The ACIP recommends concurrent administration of influenza and pneumococcal vaccines to inpatients at discharge as a strategy for increasing vaccination coverage among adults. According to the surveys by the US Centers for Disease Control and Prevention, approximately 20% of persons aged ≥65 years who said they received influenza vaccines reported never having received a pneumococcal vaccination, indicating missed opportunities for pneumococcal vaccine administration at the time of influenza vaccination.10,11 Previously, many in-hospital campaigns have focused on the pneumococcal vaccination of high risk inpatients prior to discharge using computerized reminders, standing order programs, or pre-printed order programs.12,13 Although such strategies might be effective in improving pneumococcal vaccine coverage, a more diverse approach is needed to cover the large population of high risk individuals who are not hospitalized. A greater number of opportunities to vaccinate high risk subjects may be presented in outpatient clinic settings.14 This is, to our knowledge, the first study addressing the efficacy of an outpatient-based pneumococcal vaccine campaign. In this study, we found that a three-month, brief, outpatient-based campaign early in the influenza season was quite effective in increasing pneumococcal vaccination. If conducted annually early in the influenza season, short-term pneumococcal vaccine campaigns may be effective in improving vaccine coverage rates among high risk adults. Of note, although the current outpatient-based campaign effectively increased pneumococcal vaccination in patients with either chronic lung disease or chronic renal disease, its results were unremarkable in patients with diabetes, chronic liver disease or malignancy, suggesting that targeted campaigns may be more effective for some patient populations.

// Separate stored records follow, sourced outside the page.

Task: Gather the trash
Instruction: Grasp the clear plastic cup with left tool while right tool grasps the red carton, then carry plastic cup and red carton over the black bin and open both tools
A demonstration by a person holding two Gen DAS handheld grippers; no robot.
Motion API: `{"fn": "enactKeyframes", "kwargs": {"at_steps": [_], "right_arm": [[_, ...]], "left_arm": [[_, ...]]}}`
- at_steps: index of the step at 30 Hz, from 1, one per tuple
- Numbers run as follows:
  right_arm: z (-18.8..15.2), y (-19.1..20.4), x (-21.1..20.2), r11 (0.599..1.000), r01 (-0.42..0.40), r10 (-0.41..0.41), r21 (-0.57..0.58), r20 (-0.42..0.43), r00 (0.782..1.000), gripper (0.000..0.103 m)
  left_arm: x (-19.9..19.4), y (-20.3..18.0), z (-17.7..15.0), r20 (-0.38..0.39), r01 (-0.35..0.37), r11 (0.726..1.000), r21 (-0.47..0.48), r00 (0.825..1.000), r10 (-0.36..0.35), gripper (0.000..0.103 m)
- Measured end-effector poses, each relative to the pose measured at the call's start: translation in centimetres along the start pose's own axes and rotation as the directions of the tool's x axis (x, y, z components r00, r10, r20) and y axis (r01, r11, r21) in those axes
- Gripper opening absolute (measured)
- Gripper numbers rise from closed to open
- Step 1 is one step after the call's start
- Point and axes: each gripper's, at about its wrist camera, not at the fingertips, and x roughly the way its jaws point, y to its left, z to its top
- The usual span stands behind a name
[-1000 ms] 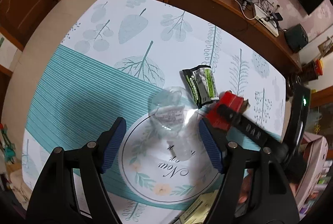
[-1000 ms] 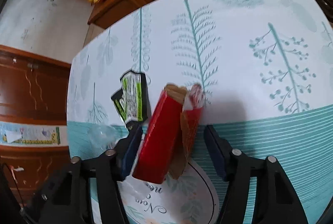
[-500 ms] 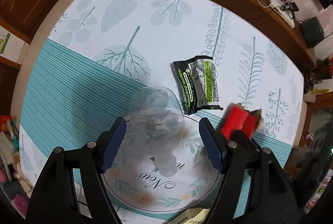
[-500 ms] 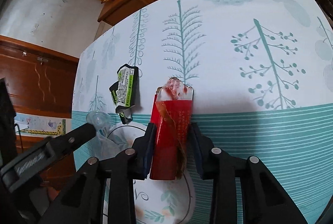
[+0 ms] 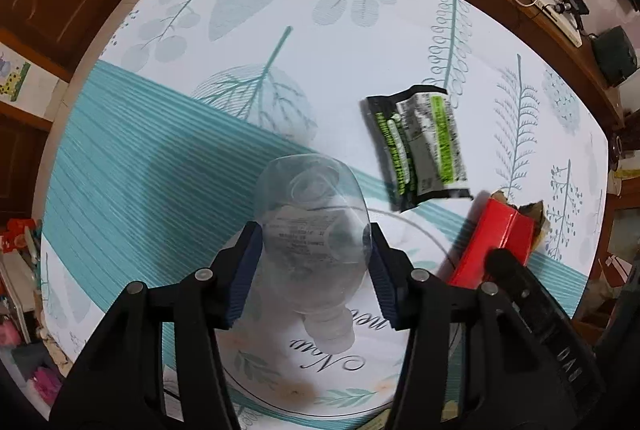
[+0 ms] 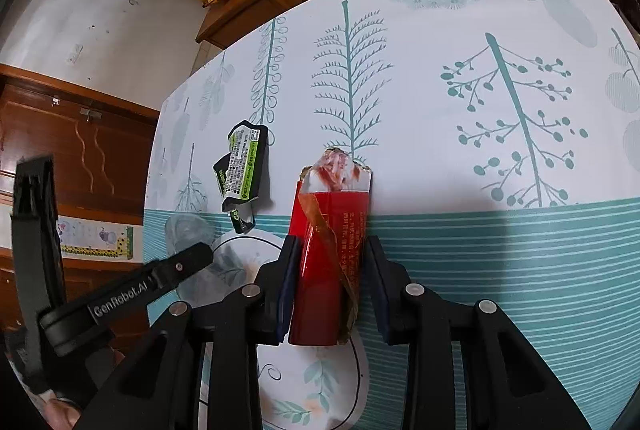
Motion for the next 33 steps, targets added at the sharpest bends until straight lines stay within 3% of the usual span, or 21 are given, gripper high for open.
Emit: {"fn": "enactKeyframes", "kwargs": {"at_steps": [13,15,17,26,33], "right_arm": [[-4.8,0.5,-1.8,0.99,-0.116,0.118,0.08,-0.025,0.993,0.024],[-6.2,1.2,-2.5,0.988,-0.13,0.132,0.079,-0.022,0.991,0.024],[-7.8,1.9,-3.3,0.987,-0.143,0.145,0.079,-0.019,0.989,0.024],[-18.9,6.0,-7.6,0.986,-0.148,0.144,0.078,0.054,0.988,0.024],[-31.0,9.1,-10.9,0.986,-0.094,0.069,0.139,0.176,0.982,0.024]], "left_arm": [[-3.4,7.5,-5.2,0.024,0.028,0.998,0.065,0.999,-0.029,0.044],[-4.2,9.3,-6.5,0.02,0.046,0.997,0.058,0.999,-0.047,0.033],[-5.0,11.2,-8.0,0.01,0.073,0.996,0.049,0.997,-0.073,0.033],[-7.7,18.3,-14.5,0.005,0.22,0.97,0.103,0.975,-0.222,0.032],[-10.8,23.5,-20.5,-0.015,0.329,0.901,0.284,0.941,-0.339,0.032]]}}
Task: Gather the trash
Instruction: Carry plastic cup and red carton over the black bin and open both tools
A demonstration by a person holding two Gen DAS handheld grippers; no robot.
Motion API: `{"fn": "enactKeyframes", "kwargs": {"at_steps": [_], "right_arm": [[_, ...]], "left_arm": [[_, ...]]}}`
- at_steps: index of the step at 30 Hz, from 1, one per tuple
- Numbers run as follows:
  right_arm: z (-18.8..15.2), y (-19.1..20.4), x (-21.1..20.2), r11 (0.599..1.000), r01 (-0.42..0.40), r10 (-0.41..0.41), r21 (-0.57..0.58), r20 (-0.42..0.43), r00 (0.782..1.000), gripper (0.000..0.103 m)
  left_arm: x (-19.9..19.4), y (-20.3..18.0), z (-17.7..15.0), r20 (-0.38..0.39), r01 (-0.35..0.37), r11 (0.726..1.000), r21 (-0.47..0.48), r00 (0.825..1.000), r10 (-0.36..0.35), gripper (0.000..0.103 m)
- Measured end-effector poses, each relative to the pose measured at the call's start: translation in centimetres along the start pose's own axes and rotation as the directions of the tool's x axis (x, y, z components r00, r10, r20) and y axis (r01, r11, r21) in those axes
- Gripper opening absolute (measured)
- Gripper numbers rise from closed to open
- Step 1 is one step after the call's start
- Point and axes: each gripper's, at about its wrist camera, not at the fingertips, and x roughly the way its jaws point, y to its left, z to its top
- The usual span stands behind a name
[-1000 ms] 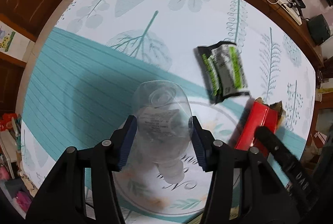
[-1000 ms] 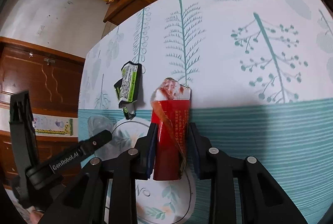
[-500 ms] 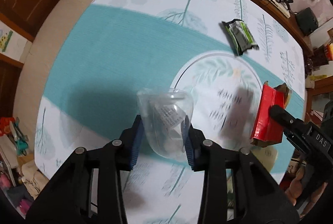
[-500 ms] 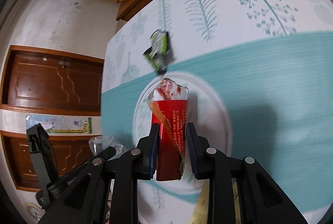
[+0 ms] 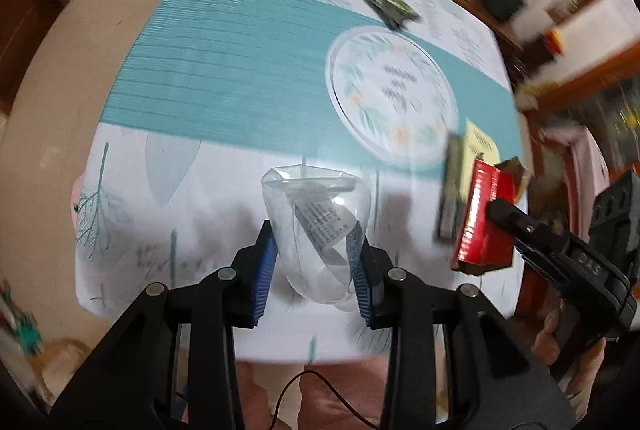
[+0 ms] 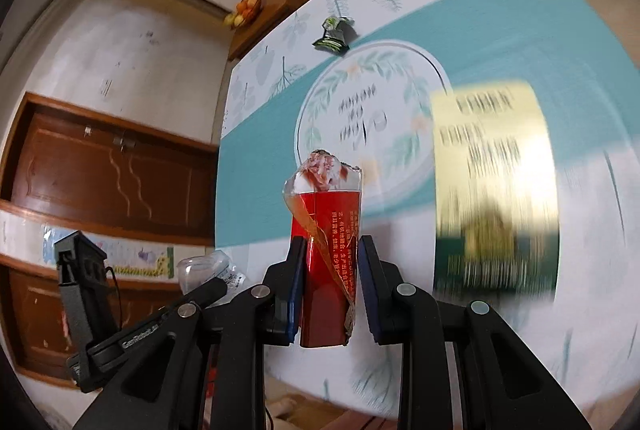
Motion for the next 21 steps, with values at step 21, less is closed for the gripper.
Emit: {"fn": "enactKeyframes", "kwargs": {"at_steps": [21], "right_arm": [[-32.1,-1.4,-3.6,0.936,0.213,-0.223,0.281,0.005,0.975,0.025]], "left_arm": [[-2.8,2.1,-19.9,-0.119,0.118,0.874,0.472,0.99,-0.069,0.032]]}}
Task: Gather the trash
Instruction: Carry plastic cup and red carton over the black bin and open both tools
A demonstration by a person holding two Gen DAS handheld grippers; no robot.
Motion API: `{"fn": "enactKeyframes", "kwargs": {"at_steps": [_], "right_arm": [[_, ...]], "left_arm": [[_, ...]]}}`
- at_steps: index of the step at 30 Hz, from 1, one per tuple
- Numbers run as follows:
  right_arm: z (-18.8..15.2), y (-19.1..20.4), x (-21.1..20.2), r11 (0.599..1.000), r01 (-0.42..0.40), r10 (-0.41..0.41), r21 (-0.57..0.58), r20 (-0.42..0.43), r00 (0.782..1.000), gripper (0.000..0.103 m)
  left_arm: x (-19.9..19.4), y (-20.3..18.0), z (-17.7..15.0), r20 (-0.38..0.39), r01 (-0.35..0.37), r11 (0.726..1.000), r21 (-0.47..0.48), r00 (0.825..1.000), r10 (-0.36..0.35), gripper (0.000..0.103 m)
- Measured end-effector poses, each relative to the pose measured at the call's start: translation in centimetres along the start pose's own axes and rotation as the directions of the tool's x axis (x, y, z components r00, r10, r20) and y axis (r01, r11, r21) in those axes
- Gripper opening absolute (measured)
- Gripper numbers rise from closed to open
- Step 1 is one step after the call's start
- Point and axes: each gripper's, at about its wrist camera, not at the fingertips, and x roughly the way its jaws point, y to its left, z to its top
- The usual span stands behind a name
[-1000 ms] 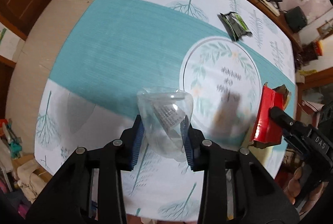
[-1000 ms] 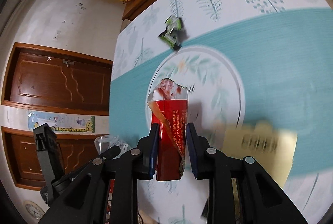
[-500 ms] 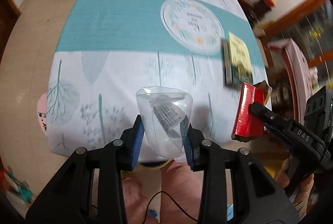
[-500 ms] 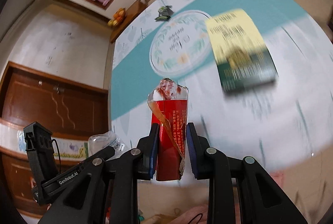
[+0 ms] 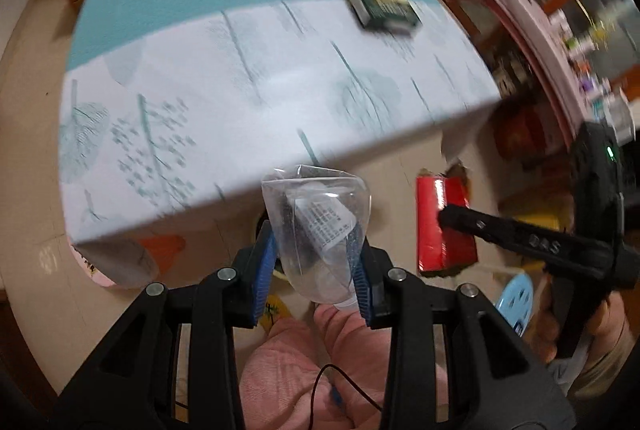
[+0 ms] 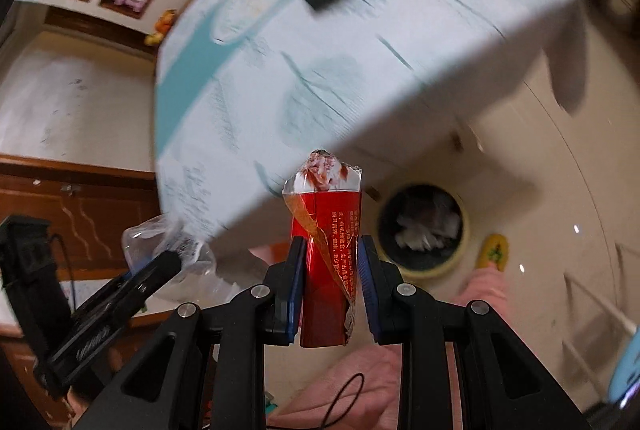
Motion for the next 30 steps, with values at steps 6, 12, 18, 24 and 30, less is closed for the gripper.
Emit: {"fn": "enactKeyframes", "kwargs": {"at_steps": [6,12,18,24,30], "right_arm": [[-3.4,-4.8,4.0,0.994,0.085,-0.081,0.065,-0.063,0.995,0.025],[-5.4,-9.2,10.5,0.986,0.138,-0.125,0.092,-0.129,0.984,0.026],[-5.6,-12.7,17.5,0.98,0.167,-0.146,0.112,-0.174,0.974,0.028],[-3.9,-14.7,23.6,0.976,0.165,-0.136,0.141,-0.194,0.971,0.037],[-2.8,-16.2,28.0,0.97,0.197,-0.163,0.145,-0.221,0.962,0.052]], "left_arm": [[5.7,-2.8,-4.8,-0.069,-0.033,0.994,0.107,0.997,0.04,0.032],[13.4,-2.2,-7.7,-0.163,-0.054,0.994,0.091,0.984,0.069,0.032],[19.8,-0.6,-8.1,-0.188,-0.088,0.995,0.046,0.978,0.095,0.033],[24.8,0.2,-7.5,-0.193,-0.128,0.991,0.037,0.972,0.133,0.036],[29.9,0.8,-7.7,-0.257,-0.197,0.98,0.037,0.946,0.2,0.052]]}}
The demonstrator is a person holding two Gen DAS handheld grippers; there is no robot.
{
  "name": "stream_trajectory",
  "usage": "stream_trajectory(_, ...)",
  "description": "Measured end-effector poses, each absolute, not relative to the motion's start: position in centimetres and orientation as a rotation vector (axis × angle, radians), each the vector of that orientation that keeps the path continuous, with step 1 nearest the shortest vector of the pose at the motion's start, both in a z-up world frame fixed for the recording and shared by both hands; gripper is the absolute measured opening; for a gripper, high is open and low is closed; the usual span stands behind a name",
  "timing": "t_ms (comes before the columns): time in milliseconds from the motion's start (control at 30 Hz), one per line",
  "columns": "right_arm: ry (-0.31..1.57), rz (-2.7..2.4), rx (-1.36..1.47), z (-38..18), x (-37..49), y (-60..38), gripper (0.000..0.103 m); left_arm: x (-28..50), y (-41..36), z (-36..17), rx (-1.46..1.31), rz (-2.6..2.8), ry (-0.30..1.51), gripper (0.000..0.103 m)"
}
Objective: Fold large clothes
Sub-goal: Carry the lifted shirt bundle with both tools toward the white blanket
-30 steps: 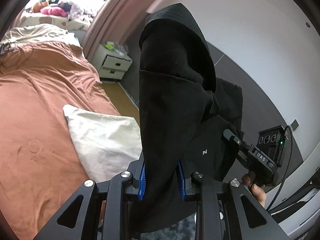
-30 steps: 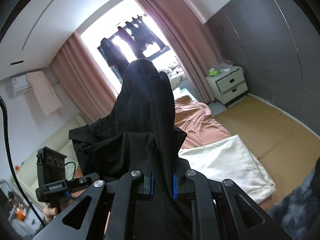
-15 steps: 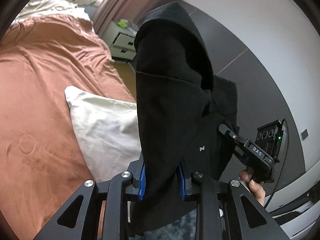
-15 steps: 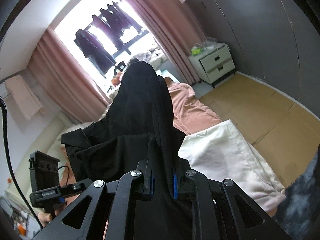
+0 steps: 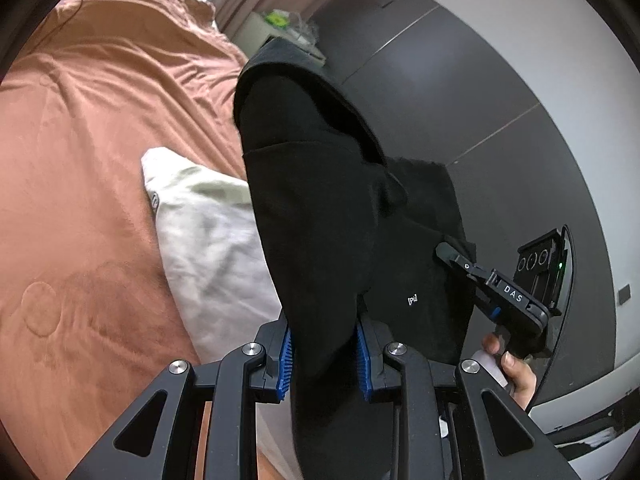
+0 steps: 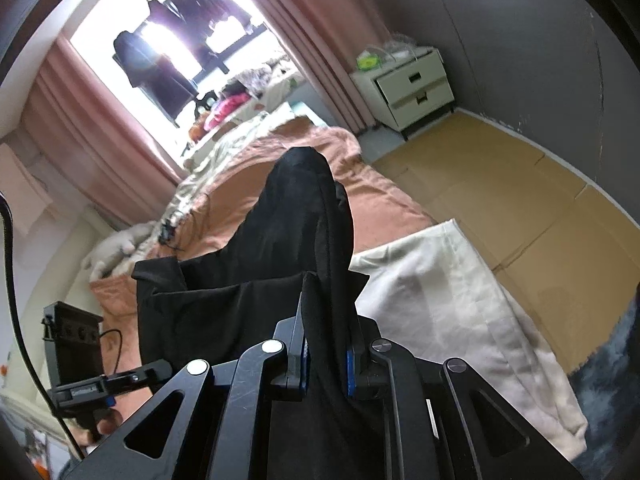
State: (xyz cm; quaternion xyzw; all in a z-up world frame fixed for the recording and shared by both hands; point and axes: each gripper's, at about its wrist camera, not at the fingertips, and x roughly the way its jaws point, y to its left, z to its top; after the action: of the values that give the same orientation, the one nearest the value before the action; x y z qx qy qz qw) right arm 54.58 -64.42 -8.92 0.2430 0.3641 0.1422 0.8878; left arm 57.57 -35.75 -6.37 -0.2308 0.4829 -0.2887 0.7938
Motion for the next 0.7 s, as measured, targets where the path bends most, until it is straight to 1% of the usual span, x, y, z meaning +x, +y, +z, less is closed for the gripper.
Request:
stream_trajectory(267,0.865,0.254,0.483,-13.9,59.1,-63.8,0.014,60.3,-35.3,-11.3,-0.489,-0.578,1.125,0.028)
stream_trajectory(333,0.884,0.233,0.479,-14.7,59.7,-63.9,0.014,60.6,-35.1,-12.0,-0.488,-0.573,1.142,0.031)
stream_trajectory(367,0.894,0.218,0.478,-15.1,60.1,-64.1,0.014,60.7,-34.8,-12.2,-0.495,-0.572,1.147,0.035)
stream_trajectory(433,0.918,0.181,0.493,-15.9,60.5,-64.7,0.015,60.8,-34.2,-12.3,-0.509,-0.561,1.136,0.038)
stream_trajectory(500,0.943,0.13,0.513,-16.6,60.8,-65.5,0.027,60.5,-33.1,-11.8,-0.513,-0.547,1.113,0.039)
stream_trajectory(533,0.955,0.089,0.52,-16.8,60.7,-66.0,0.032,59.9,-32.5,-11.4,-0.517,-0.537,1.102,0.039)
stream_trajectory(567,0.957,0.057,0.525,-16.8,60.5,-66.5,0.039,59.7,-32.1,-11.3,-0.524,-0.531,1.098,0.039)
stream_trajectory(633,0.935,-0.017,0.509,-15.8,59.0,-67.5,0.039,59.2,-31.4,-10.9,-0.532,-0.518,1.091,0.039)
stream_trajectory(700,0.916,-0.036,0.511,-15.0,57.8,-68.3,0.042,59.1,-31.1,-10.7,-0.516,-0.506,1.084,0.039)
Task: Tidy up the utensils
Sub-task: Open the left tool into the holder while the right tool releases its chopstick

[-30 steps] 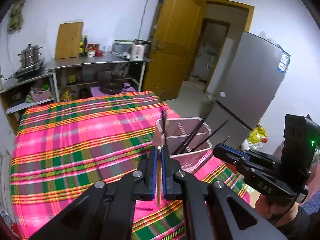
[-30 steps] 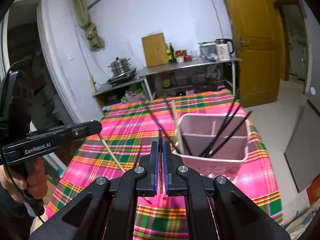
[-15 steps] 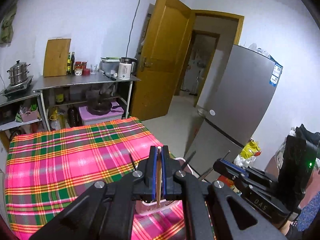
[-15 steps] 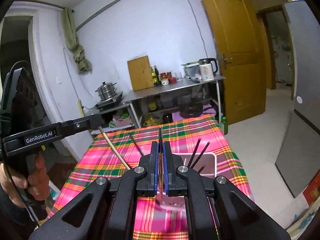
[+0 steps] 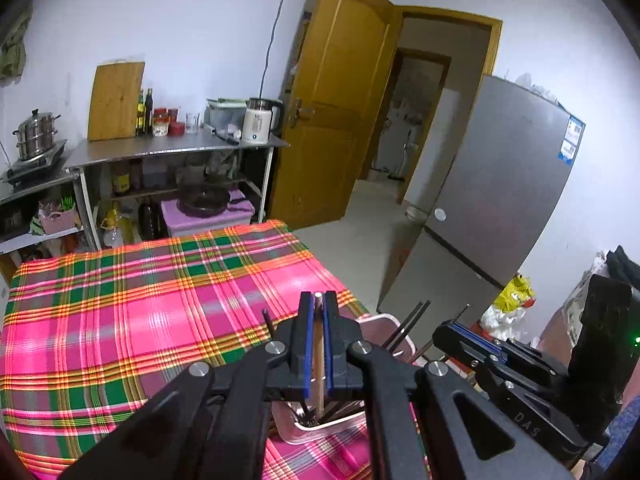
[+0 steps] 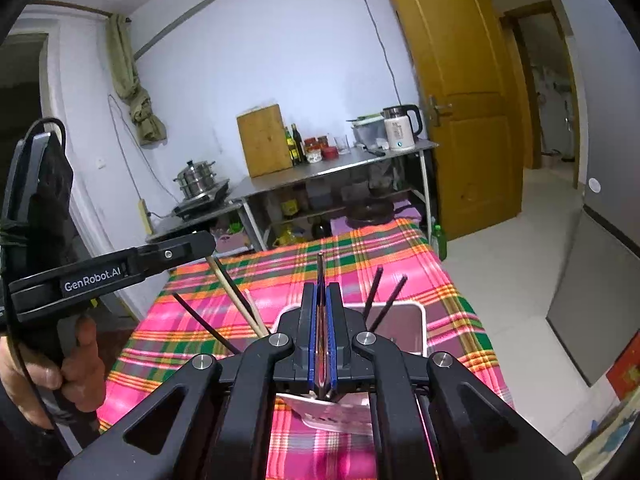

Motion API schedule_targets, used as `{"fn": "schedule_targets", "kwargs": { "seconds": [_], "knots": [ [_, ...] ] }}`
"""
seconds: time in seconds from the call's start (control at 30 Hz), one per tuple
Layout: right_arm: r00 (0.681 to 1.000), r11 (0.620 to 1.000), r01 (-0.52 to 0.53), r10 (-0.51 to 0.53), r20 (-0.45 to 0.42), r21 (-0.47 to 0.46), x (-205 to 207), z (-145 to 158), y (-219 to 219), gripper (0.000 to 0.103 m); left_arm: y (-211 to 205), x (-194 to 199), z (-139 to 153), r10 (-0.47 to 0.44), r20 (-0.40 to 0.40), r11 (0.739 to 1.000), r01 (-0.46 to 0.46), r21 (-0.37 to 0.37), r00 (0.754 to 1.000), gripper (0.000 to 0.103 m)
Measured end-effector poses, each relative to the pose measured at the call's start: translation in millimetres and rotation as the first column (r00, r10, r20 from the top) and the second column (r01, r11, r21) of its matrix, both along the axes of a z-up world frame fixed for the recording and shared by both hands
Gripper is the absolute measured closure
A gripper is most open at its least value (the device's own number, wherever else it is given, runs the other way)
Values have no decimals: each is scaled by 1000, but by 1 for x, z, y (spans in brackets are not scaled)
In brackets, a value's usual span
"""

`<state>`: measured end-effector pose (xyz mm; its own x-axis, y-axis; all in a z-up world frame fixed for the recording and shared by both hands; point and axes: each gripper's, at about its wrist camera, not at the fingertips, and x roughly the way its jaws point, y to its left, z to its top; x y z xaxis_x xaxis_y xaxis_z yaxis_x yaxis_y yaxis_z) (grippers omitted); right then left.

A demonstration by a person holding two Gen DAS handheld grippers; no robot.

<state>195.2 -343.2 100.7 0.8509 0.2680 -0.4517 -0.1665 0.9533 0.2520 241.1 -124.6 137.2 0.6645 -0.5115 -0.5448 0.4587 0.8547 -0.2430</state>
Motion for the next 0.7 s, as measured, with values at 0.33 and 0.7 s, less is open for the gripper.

Many barriers to achieving high pneumococcal vaccination levels have previously been identified, including missed opportunities, competing demand, pitfalls in the vaccine delivery system, fears regarding adverse effects, and lack of awareness regarding the seriousness of IPD.10,15 In the present study, we evaluated encouraging factors and barriers of pneumococcal vaccination in Korea, a country with low vaccine coverage rates. According to the results of the present study, the most important barrier to pneumococcal vaccination was that 75% of high risk patients were not even aware that the vaccine existed. The second most common barrier to vaccination was a negative attitude on the part of clinicians. However, advice from doctors was the most important factor that encouraged subjects to obtain vaccinations, similar to results previously published in numerous studies, even for other vaccines.16-19 While clinician distrust of the efficacy of the pneumococcal vaccine was markedly improved after the hospital campaign, most were still unwilling to prescribe pneumococcal vaccines due to the low levels of awareness of the vaccine among patients and lack of direct requests from patients. In fact, even when they did prescribe pneumococcal vaccines, doctors typically did not spend much time or effort educating patients about it. Most of the clinicians surveyed thought that patient education should be enhanced through diverse strategies: guidelines from expert associations, advertisements via mass media, or cheaper vaccine costs.

In conclusion, we found that knowledge of and immunization rates against pneumococcal disease were low in South Korea. Annual outpatient-based campaigns early in the influenza season may be effective in improving pneumococcal vaccine coverage rates. As shown in this study, a doctor's advice was the most important factor influencing whether or not patients indicated for vaccination actually sought after vaccination; however, government and health departments should make greater efforts to improve patients' perception and knowledge regarding pneumococcal diseases and vaccination.


The authors have no financial conflicts of interest.